Knowledge comes more easily when it relates to what we know. Researchers based in Scotland have found that rats already trained to find food pellets learned more quickly when new flavors were added later.
In a study published in the April 6 issue of Science, Richard Morris of the University of Edinburgh and colleagues trained rats to find food pellets buried in wells of sand. The rats were given six weeks of training to remember the locations of six different flavors.
Subsequently, the animals found two new flavors after a single trial and remembered these locations for two weeks. In a previous study with less intensive training, the animals’ memories lasted less than 24 hours.

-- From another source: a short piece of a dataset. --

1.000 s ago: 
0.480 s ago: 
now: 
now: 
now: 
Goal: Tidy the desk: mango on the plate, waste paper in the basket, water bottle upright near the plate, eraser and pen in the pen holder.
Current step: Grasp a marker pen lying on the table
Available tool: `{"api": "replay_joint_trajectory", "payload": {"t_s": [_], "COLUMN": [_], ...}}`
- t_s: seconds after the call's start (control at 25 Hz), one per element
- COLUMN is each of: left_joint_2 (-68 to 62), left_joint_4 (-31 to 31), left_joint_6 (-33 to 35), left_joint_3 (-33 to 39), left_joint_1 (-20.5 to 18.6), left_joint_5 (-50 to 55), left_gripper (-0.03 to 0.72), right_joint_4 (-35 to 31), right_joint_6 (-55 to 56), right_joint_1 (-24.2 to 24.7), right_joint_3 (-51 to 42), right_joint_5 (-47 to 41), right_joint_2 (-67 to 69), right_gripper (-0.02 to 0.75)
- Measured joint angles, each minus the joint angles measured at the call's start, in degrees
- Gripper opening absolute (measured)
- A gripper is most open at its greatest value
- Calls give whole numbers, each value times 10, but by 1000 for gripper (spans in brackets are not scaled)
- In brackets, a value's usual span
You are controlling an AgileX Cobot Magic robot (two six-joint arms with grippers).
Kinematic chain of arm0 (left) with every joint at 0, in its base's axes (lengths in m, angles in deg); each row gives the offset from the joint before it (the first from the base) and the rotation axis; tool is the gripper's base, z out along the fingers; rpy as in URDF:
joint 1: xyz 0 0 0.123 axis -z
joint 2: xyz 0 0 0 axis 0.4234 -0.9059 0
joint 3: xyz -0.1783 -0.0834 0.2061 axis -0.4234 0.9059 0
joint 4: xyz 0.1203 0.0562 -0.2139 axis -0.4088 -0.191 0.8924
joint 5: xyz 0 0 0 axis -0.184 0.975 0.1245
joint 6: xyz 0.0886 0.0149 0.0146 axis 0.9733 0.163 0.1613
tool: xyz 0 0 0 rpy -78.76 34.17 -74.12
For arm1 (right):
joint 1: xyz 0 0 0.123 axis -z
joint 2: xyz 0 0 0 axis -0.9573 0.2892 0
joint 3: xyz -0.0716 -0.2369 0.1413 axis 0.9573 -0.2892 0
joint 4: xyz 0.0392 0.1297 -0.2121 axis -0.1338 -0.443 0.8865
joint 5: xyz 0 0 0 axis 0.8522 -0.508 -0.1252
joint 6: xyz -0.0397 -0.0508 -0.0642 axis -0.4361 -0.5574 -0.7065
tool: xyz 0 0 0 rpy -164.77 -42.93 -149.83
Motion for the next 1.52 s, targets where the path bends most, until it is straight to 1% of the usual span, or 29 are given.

Psychologists believe that we learn by using “schemas,” or mental frameworks to which new information is applied. The quick learning that followed extensive training suggests that schemas develop in the brain, says Larry Squire of the University of California, San Diego: “We learn new information rapidly if we can hook it onto something we already know about, whereas the arbitrary is often forgettable.”
Removing the hippocampus three hours after the rats learned the location of two new flavors prevented memory formation—but removing it 48 hours later did not. This result suggests that the hippocampus does not permanently store the brain’s “maps” but guides the interconnections that form among other sites to consolidate many types of memory. Most important, says Squire, the new study suggests that the hippocampus does its job much more quickly than previously thought.